Unilateral biportal endoscopy for minimally invasive spinal fusion: Advancements in biomaterials and clinical outcome optimization

Abstract

Lumbar interbody fusion is essential for treating degenerative lumbar diseases. The disadvantages of open surgery have led to the evolution of minimally invasive spine surgery, including endoscopic techniques such as unilateral biportal endoscopy (UBE). Leveraging arthroscopic principles, UBE offers superior visualization and flexibility and expands from decompression to fusion (UBE fusion). However, achieving robust UBE fusion presents challenges, such as suboptimal arthrodesis rates and implant-related complications, requiring more than surgical skill alone. Optimizing UBE fusion critically depends on the effective integration of advanced biomaterials with the surgical technique. This minireview assessed recent advances in UBE, focusing on the development of novel biomaterials, such as functionalized porous, expandable, or double-cage designs, to improve bone regeneration outcomes. These advancements address challenges, like washout of bone graft material and biologics, and utilize growth factors, such as recombinant human bone morphogenetic proteins, while exploring pathway modulation to improve outcomes. We also evaluated clinical optimization strategies involving technical refinements, fluid and hemostasis control, key complication mitigation especially concerning dural tears and hematomas, and technologies such as navigation and robotics. While UBE shows promise particularly for early recovery, its long-term success hinges on these biotechnological advancements. High-quality evidence, especially from randomized controlled trials and long-term studies, is needed to validate integrated strategies and define the optimal role of UBE fusion.

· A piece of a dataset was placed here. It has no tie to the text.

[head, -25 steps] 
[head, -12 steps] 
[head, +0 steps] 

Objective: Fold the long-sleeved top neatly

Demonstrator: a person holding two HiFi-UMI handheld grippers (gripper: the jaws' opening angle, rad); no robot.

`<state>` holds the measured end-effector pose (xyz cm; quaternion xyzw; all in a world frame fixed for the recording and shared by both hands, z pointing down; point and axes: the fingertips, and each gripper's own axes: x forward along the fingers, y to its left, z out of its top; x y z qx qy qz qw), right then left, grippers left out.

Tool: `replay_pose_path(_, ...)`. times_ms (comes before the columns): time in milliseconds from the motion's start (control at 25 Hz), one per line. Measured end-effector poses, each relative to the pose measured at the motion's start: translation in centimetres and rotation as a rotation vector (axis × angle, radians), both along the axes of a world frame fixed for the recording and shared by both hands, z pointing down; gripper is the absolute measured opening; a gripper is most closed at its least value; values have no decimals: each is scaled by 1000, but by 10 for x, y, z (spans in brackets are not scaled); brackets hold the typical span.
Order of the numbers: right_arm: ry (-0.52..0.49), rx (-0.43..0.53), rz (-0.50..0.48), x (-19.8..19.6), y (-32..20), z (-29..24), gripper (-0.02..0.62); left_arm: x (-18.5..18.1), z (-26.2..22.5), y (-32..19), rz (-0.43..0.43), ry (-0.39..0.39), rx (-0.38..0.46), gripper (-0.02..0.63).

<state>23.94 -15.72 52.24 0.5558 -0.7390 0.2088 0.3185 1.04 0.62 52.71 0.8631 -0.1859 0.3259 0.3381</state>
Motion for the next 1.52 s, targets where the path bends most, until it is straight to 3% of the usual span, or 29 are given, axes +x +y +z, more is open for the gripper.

Keywords: Unilateral biportal endoscopy; Unilateral biportal endoscopy fusion; Biomaterials; Interbody cage; Bone healing; Clinical outcome

Core Tip: Unilateral biportal endoscopic fusion is a promising minimally invasive technique to treat lumbar degenerative diseases. Achieving optimal long-term outcomes necessitates intelligently integrating advanced biomaterials, such as novel cages (e.g., expandable, double), optimizing grafts, refining surgical techniques, and effectively managing complications (e.g., dural tear, hematoma). This minireview highlighted recent advances in biotechnological integration for optimizing clinical results. Future directions should focus on smart materials and navigation and robotics technologies. There is a critical need for high-quality evidence, particularly randomized controlled trials, to validate these integrated strategies and define the role of unilateral biportal endoscopic fusion.